— Mais, cher père, je ne m’en occupe pas, je t’assure ! Un morceau de pain ou du champagne, c’est toujours une aumône et je…
— Ne lui as-tu pas donné une fleur de ton bouquet ? Ne mens pas ?…
— C’est lui qui m’a priée de la lui offrir… pour ma fête !… avoua Marguerite, saisie de vertige devant la précision du rapport de Pauline et sauvant sa mise.

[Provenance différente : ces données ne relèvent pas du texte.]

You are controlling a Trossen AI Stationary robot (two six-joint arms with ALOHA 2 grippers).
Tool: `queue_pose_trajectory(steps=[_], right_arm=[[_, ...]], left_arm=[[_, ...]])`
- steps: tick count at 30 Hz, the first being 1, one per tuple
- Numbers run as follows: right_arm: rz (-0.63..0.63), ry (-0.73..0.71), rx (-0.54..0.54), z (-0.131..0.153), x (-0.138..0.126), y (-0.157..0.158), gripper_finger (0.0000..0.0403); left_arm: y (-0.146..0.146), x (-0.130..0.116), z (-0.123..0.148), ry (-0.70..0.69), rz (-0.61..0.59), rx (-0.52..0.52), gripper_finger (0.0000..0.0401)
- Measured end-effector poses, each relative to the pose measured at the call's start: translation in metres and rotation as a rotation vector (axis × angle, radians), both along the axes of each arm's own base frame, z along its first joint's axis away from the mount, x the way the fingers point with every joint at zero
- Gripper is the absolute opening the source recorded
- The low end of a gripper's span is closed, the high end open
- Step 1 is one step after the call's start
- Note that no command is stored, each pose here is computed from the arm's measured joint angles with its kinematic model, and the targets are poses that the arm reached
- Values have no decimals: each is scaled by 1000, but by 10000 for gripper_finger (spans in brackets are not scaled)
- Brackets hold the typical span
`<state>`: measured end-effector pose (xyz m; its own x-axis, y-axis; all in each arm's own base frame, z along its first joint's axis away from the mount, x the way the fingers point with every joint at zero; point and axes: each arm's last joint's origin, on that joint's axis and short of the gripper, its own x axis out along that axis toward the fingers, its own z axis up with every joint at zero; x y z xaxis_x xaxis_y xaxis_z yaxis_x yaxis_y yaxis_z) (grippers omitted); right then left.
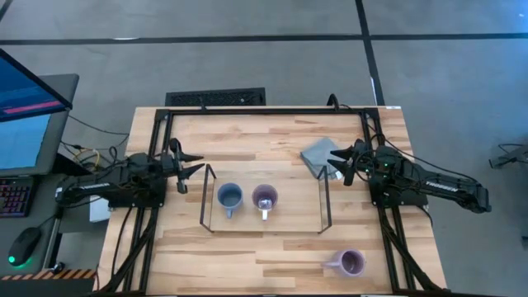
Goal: Stack small to large cups/mugs on shelf
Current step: Put the purple mug on the shelf
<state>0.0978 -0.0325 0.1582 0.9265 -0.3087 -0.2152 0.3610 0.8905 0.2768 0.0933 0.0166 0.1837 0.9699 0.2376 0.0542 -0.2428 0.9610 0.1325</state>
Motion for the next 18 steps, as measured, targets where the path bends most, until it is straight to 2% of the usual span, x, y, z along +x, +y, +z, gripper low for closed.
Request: queue_pose_trajectory(steps=[11, 16, 18], right_arm=[[0, 0, 1, 0, 0, 0, 230], [0, -8, 5, 3, 0, 0, 230], [-8, -50, 39, 12, -1, 0, 230]], left_arm=[[0, 0, -2, 64, 13, 152, 98], [0, 0, -5, 97, 9, 159, 98], [0, 0, -5, 97, 8, 159, 98]])
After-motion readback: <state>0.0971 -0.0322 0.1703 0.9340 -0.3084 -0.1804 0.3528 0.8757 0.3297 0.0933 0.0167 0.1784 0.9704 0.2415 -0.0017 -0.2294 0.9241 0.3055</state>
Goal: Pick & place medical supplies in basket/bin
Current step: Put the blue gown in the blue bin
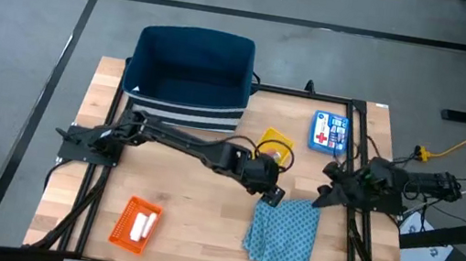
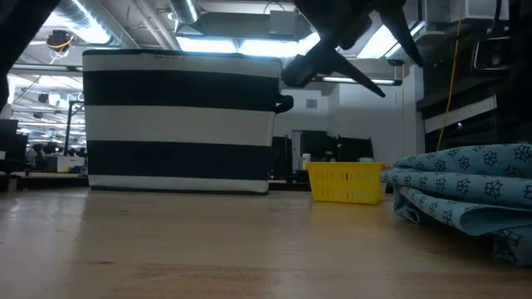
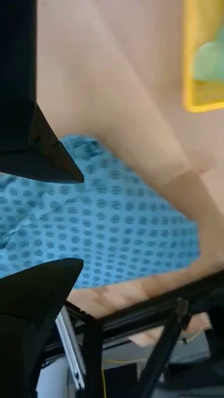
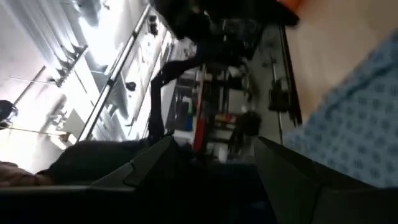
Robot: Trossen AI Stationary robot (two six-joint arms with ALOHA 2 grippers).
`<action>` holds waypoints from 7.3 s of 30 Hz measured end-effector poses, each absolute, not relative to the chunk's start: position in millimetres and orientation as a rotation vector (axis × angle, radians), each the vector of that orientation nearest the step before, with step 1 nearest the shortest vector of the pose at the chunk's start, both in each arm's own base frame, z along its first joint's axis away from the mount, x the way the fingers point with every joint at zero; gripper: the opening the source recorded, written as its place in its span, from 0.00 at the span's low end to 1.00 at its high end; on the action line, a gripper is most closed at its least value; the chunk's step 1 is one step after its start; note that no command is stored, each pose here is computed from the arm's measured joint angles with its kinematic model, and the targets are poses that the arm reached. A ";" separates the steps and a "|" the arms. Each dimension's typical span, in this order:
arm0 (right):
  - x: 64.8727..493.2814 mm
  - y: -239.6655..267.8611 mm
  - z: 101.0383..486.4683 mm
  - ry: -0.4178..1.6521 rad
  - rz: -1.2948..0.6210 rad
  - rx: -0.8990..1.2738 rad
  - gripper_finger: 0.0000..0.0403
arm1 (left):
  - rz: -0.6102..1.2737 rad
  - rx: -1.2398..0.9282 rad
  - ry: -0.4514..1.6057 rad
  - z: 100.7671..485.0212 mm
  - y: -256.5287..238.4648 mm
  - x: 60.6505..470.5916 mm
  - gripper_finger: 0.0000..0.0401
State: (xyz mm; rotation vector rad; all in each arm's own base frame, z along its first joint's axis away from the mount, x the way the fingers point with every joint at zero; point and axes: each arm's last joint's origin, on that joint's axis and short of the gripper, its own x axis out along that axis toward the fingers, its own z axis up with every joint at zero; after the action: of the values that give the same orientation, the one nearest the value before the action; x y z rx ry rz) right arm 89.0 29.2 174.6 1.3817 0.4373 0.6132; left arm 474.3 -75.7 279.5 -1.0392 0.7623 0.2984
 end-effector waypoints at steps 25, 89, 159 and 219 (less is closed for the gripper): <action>92.4 18.3 189.2 -0.089 0.262 1.513 0.56 | 0.296 -0.900 0.711 283.3 -88.4 471.4 0.42; 155.8 179.6 235.1 1.293 -0.122 0.336 0.00 | 0.197 -1.096 0.697 209.5 -164.0 450.6 0.42; 160.0 170.0 163.2 1.285 0.199 0.389 0.00 | 0.040 -1.430 0.343 144.5 -159.4 486.6 0.60; 183.6 145.3 156.4 1.239 0.255 0.467 0.00 | 0.053 -1.404 0.533 174.3 -110.0 495.4 0.60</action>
State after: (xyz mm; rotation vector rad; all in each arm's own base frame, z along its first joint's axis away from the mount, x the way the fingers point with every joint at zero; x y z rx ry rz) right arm 183.6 145.3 156.4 0.4666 1.2390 0.2552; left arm 495.4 -110.0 174.3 -1.4039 0.5327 0.0528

— Bon ! Bon ! Des enfantillages ! Je pensais bien que la charité, chez toi, n’avait pas de mesure. Rappelle-toi qu’on ne donne pas de fleurs aux pauvres, ils préfèrent deux sous.
— Celui-là est un pauvre si spécial.
— Celui-là est un homme dans la misère… c’est-à-dire capable de tout comme tous les hommes ! ajouta le directeur de Flachère, reconnaissant une égalité au moins dans la faim et toutes ses brutales conséquences.
— Mais papa !…
— Mais… il n’y a pas de mais, nous avons causé sérieusement et tu ne vas pas me reparler de ton anarchiste, j’espère. S’il veut travailler, il aura la paye de mes ouvriers, selon la saison. S’il est vraiment bachelier ès-sciences, on pourra un matin l’adjoindre aux deux comptables des expéditions aux halles… sinon qu’il s’aille vite faire pendre ailleurs… je n’aime pas les quémandeurs de bouquet à domicile. Une fois, deux fois, l’épouserais-tu, cet oiseau-là ?
— Oh ! papa… est-ce que tu te moques… on n’épouse pas le premier venu…
Et toute sa bourgeoisie lui remontant à l’imagination, elle fit un geste de très réelle répulsion.